# What kind forward lean you rockin?



## phile00 (Jan 7, 2009)

I have some k2 Autos that have the on the fly forward lean adjustment like many other bindings do, and I noticed that when it comes to jumps, when I add a little extra forward lean it helps. For some reason even if I feel I'm overtop of my board, my weight tends to shift heel side and I end up on my ass.

I'm assuming most jibbing is done with little to no forward lean/jumps slightly more/pipe decent amount of forward lean. Am i right here?

I know (I think) my tendency to lean heel side on jumps isn't not my setup, because my bindings are centered between the heel and toe side, and my boots are centered not only on the binding, but also between the heel and toe side of my board. I try to set everything up as perfect as possible. 

Comments? Thoughts?


----------



## qsilvr99 (Dec 22, 2009)

I haven't ridden park yet, but my rides are at 18. Which I guess means 18°


----------



## snoeboarder (Sep 19, 2008)

centering your bindings or choosing setback between the tip and tail is preference, what is perfect for you might not be for another rider, it depends on what your doing and again, rider preference

everyone should have centered bindings toe to heel and centered boots on those bindings, in that respect there is a perfect setup

i ride everything, with rome 390's, no forward lean

qsilvr99 im not sure about that 18º, mine is only notches, i havent seen a degree for forward lean, only binding angle


----------



## redlude97 (Jan 9, 2008)

no forward lean. Not sure how adding forward lean will help you if you have a tendency to lean back anyways, that should just make the problem worse


----------



## stillz (Jan 5, 2010)

I use a little forward lean. It keeps me nice and low at the end of the day when I'm fatigued and want to get lazy.


----------



## Triple8Sol (Nov 24, 2008)

On my Romes I run 1 click on the front foot and 2 clicks on the back foot.


----------



## phile00 (Jan 7, 2009)

snoeboarder said:


> centering your bindings or choosing setback between the tip and tail is preference, what is perfect for you might not be for another rider, it depends on what your doing and again, rider preference
> 
> everyone should have centered bindings toe to heel and centered boots on those bindings, in that respect there is a perfect setup
> 
> ...


Yeah that's exactly what I was talkin' about. Just the centering between the heel and toe. The rest is preference, of course.

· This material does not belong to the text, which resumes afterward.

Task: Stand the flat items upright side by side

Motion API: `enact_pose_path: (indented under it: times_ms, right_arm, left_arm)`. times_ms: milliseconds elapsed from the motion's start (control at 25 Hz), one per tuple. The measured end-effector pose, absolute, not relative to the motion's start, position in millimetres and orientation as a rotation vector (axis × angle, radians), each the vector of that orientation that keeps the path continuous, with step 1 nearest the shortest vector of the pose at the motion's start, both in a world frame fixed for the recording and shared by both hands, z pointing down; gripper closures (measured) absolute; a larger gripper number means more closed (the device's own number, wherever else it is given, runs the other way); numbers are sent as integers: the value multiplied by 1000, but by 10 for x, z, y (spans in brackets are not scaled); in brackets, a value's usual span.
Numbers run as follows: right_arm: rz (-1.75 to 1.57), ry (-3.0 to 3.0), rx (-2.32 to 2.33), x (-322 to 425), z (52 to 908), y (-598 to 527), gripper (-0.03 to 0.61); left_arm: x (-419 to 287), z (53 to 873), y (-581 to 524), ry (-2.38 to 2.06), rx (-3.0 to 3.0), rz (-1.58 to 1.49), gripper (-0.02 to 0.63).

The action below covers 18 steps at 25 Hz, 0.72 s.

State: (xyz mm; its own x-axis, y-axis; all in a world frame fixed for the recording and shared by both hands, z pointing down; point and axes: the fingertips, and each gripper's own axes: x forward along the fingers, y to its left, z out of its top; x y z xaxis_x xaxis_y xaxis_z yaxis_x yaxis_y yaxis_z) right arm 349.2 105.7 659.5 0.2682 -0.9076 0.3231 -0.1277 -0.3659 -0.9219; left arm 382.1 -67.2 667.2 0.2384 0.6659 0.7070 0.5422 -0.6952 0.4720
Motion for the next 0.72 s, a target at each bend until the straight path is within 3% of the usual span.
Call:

So no forward lean huh? Interesting. Are you a regular footed rider (just curious)? Maybe my center of gravity is retarded. Adding forward lean keeps me from leaning heel side on a jump.


----------



## phile00 (Jan 7, 2009)

redlude97 said:


> no forward lean. Not sure how adding forward lean will help you if you have a tendency to lean back anyways, that should just make the problem worse


It seems to make me land more flat. *shrugs*


----------



## phile00 (Jan 7, 2009)

It's cool to see how everyone rides. It's amazing how many different stance options there are. Also, who else angles their high back to be relatively parallel with the heel edge of their board? I have my K2 autos set up like that on my Goliath. My flows don't do that so they're just in line with the binding on my Sub Pop. I can't decide which I like better, but I guess the idea is having your high back more parallel with your heel edge gives better response.


----------



## djsaad1 (Nov 7, 2008)

Triple8Sol said:


> On my Romes I run 1 click on the front foot and 2 clicks on the back foot.


Is there a reason for this or just preference? I am wondering why you choose more forward lean on the back, I figured you would want your front foot to be the more responsive one.


----------



## phile00 (Jan 7, 2009)

djsaad1 said:


> Is there a reason for this or just preference? I am wondering why you choose more forward lean on the back, I figured you would want your front foot to be the more responsive one.


I'm going to take a stab.. maybe it helps him when he's riding switch.


----------



## earl_je (Oct 20, 2009)

I just go by the forward lean on my boots.. I want it form fitted. I wear DC's which usually has a little lean to begin with. I jib all the time with them but having little to no forward lean just gives me a bit better control on the landing and tricks


----------



## Guest (Jan 25, 2010)

I just set mine to fit snug with the back of my boots. I think it makes it a little more responsive because there's no room to wiggle between toeside and heelside carves. Or something like that?


----------



## Suburban Blend (Feb 23, 2008)

I always max my forward lean out... until I got UNION Bindings and now I back it off one notch.

NOTE: I once railed out on a tree hidden in the pow and it kicked off my forward lean adjuster. So when I got back on the hard pack it felt like my shit was broken. I CANNOT ride without forward lean. It feels so whack, like there is NO response.


----------



## surfstar (Mar 6, 2009)

When I tried out my new setup this year, I started with 0 lean. Board/bindings felt so unresponsive turning heelside. Kept dialing in more, till I had enough response. Ended up with 2 clicks front, 3 back on '09 Ride NRc.


----------



## Guest (Jan 25, 2010)

hm, i dont use any :dunno: i did up until about 3 years ago, then one day decided to try it with out, never went back. I agree it adds responsiveness, but really its not nessicary IMO.


----------



## Julian443 (Jan 19, 2010)

As said prior, lean has plus' and minus' but its all personal preference. I used to ride a little forward lean but now I have none all together, its something new and I like it. Just constantly mess around with the lean if you want. Its easy to fix and you can find al kinds of comfort and if not its easy to change. My $0.02


----------



## Guest (Jan 26, 2010)

I adjust my forward lean until highback is touching the entire length of my boot top to bottom, (1-2 clicks), then I go one more click. My park board is zero forward lean.


----------